INSTRUCTIONS FOR THE TASK:
Locate the line bearing "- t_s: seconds" in the material below, then reproduce it and each following line up to and including the line bearing "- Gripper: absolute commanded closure".

=== Begin Enclosure ===

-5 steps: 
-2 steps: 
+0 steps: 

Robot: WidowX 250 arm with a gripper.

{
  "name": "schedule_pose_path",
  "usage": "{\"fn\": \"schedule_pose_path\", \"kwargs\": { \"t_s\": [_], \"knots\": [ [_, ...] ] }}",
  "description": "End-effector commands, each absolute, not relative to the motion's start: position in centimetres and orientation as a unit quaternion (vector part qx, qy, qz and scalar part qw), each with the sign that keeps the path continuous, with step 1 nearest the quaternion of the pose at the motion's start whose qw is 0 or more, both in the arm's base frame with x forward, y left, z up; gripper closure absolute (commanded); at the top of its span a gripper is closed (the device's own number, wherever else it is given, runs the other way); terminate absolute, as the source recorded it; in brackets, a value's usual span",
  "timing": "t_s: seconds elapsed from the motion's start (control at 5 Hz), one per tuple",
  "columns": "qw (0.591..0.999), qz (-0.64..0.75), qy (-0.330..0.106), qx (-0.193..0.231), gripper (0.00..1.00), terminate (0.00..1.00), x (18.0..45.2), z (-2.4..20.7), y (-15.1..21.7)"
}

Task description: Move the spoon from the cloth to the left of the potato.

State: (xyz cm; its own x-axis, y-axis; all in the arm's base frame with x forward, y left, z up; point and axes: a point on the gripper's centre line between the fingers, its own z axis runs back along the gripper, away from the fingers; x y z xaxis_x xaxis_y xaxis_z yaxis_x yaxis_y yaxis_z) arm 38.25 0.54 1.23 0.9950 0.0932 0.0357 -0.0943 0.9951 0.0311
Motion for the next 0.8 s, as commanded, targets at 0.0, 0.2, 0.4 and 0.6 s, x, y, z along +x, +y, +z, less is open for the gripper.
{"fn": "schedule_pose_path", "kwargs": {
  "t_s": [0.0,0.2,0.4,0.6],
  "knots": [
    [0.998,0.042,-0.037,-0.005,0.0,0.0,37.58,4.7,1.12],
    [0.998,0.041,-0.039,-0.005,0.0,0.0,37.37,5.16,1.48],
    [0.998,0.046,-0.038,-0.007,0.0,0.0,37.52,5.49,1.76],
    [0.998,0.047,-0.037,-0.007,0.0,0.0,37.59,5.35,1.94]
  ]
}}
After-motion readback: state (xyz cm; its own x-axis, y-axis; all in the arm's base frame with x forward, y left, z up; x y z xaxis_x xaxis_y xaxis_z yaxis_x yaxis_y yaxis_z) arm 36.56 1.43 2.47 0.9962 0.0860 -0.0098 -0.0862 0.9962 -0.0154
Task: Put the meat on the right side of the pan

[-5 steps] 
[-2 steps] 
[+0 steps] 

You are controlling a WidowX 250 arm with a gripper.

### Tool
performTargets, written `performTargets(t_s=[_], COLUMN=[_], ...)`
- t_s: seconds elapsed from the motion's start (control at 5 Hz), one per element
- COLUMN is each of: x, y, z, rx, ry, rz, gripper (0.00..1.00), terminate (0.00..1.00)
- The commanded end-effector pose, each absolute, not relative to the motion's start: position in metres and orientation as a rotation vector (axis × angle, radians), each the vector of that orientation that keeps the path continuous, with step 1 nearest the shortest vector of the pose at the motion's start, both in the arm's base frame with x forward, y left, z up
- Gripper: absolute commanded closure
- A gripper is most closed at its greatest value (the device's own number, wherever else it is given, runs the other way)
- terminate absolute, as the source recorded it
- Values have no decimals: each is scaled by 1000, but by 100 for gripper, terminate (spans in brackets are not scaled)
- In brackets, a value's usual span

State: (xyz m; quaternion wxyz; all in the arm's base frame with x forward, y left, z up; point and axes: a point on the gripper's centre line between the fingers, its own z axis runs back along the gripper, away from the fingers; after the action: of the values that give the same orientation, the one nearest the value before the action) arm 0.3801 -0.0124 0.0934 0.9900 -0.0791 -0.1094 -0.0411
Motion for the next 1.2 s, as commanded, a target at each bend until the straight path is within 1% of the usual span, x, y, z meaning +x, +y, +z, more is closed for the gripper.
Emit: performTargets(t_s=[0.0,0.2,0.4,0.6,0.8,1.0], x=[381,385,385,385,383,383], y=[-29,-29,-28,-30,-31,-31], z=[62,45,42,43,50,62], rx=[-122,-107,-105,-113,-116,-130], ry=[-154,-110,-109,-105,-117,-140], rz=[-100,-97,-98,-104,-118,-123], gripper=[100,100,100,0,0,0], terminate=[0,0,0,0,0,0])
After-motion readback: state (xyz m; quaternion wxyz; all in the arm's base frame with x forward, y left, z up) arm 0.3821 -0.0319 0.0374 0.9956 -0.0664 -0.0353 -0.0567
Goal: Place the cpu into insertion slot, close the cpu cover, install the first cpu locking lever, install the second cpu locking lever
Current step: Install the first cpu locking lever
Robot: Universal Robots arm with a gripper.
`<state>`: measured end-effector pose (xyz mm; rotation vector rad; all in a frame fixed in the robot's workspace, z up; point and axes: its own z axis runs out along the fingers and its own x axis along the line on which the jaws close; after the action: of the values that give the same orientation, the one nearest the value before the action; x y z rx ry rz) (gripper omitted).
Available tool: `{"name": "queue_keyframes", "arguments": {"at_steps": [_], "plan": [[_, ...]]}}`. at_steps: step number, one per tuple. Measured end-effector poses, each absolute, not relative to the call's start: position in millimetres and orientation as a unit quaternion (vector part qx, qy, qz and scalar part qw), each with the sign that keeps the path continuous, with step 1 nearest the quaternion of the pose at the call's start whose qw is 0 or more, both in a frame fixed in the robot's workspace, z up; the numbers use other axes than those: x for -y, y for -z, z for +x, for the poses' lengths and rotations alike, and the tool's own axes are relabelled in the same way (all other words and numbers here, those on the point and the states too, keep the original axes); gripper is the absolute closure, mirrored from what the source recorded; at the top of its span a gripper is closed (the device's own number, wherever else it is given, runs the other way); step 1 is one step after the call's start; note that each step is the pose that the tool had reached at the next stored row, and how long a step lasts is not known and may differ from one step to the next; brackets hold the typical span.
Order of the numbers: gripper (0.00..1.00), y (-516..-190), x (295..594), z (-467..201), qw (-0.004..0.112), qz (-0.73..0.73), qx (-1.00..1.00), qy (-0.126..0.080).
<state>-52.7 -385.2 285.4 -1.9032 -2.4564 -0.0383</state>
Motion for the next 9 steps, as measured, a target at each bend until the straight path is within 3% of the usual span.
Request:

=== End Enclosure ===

THE COMPLETED TASK:
- t_s: seconds elapsed from the motion's start (control at 5 Hz), one per element
- COLUMN is each of: x, y, z, rx, ry, rz, gripper (0.00..1.00), terminate (0.00..1.00)
- The commanded end-effector pose, each absolute, not relative to the motion's start: position in metres and orientation as a rotation vector (axis × angle, radians), each the vector of that orientation that keeps the path continuous, with step 1 nearest the shortest vector of the pose at the motion's start, both in the arm's base frame with x forward, y left, z up
- Gripper: absolute commanded closure

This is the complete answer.